Context: A 28-year analysis of NCRB data (1995–2023) reveals that farmer suicides in India remain a persistent, regionally concentrated crisis, with a sharp resurgence in 2023 after nearly a decade of decline. The pattern underscores deep structural vulnerabilities in Indian agriculture that welfare measures have only partially mitigated.

Scale and Long-Term Trends
Between 1995 and 2023, about 3.94 lakh farmers and agricultural labourers died by suicide—an average of ~13,600 deaths annually. The crisis peaked during 2000–2009, accounting for nearly 1.54 lakh deaths, with 2002 recording the highest single-year toll (17,971).
After 2010, suicides declined steadily, coinciding with expanded rural wage employment. However, 2023 marked a reversal, with 10,786 suicides, a ~75% jump over 2022. Notably, the profile has shifted: agricultural labourers (6,096) now outnumber cultivators (4,690), signalling distress beyond landholding farmers.
Regional Concentration
The crisis is geographically skewed. Maharashtra (4,151) and Karnataka (2,423) together accounted for the largest share in 2023. Over the long term, southern and western India contribute ~72.5% of total farmer suicides.
Andhra Pradesh and Telangana together have recorded ~1.7 lakh deaths over 28 years, reflecting chronic vulnerability in rainfed, cash-crop-dependent regions.
Role of Welfare Interventions
Post-2010 declines align with welfare expansion, especially MGNREGA, which provided alternative income during agrarian stress.
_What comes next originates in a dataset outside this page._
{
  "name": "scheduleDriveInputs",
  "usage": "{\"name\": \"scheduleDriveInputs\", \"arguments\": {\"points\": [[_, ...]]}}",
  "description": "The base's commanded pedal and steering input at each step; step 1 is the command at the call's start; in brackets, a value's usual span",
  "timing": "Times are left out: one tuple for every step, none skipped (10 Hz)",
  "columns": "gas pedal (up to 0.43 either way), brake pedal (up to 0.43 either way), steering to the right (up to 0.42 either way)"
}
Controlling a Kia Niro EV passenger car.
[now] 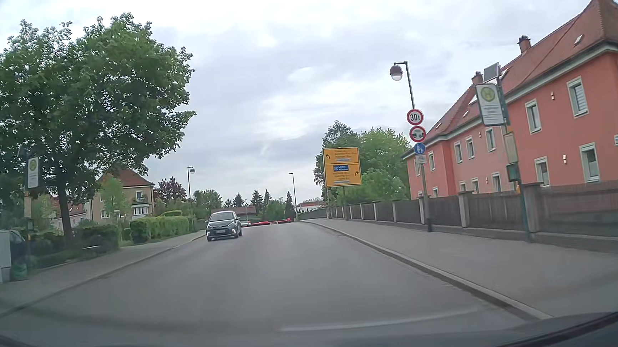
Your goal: Follow the waypoints while adhering to traffic rules and regulations
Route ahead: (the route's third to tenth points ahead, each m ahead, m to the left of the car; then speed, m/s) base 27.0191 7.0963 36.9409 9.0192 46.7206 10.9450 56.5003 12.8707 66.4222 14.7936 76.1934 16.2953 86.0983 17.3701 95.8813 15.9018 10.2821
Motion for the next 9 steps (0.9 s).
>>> {"name": "scheduleDriveInputs", "arguments": {"points": [[0.197,0.000,-0.041],[0.197,0.000,-0.041],[0.197,0.000,-0.040],[0.197,0.000,-0.040],[0.197,0.000,-0.039],[0.197,0.000,-0.039],[0.197,0.000,-0.039],[0.197,0.000,-0.039],[0.197,0.000,-0.039]]}}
Some states demonstrated sharp turnarounds: Kerala reduced suicides from 1,118 (2005) to 105 (2014), and West Bengal reported zero cases by 2012—highlighting the importance of income smoothing and social protection.
Structural Drivers of Distress
- Rainfed Vulnerability: ~52% of India’s net sown area is rainfed, disproportionately linked to suicides.
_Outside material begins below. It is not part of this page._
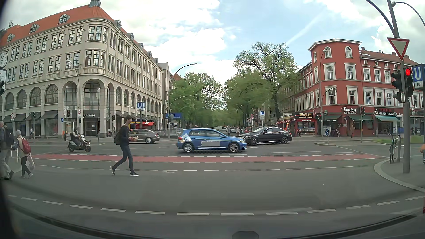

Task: Follow the waypoints while adhering to traffic rules and regulations

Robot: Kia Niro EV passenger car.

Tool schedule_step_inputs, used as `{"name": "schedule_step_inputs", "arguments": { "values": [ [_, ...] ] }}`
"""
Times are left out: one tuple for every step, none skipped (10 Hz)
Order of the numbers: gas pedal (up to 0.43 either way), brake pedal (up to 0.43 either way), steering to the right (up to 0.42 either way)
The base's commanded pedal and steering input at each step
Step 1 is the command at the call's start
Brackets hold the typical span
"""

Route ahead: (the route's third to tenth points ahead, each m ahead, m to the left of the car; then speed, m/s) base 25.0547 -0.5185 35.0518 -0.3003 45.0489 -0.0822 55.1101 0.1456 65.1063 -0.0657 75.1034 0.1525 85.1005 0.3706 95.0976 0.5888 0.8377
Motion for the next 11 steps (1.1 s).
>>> {"name": "schedule_step_inputs", "arguments": {
  "values": [
    [0.0,0.268,-0.002],
    [0.0,0.268,-0.002],
    [0.0,0.268,-0.002],
    [0.0,0.268,-0.002],
    [0.0,0.268,-0.002],
    [0.0,0.262,-0.002],
    [0.0,0.256,-0.002],
    [0.0,0.256,-0.002],
    [0.0,0.256,-0.003],
    [0.0,0.256,-0.002],
    [0.0,0.256,-0.002]
  ]
}}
- Debt Trap: ~50% of agricultural households are indebted; average debt exceeds ₹74,000.
- Trade Exposure: Post-1990s liberalisation reduced income support amid rising import competition.
- Input Cost Inflation: Fertiliser, seed, and pesticide costs rose >300% since the early 2000s, while real farm incomes stagnated.
Way Forward
- Income Assurance: Expand MSP procurement beyond rice–wheat; pilot price-deficiency payments.
- Risk Protection: Reform PM Fasal Bima Yojana with automatic, weather-triggered payouts.
- Rainfed Resilience: Scale integrated farming systems (millets–pulses–livestock) under NICRA in cotton belts.
- Labour Security: Stabilise wages for agricultural labourers; replicate Kerala’s Ayyankali Employment Guarantee during lean seasons.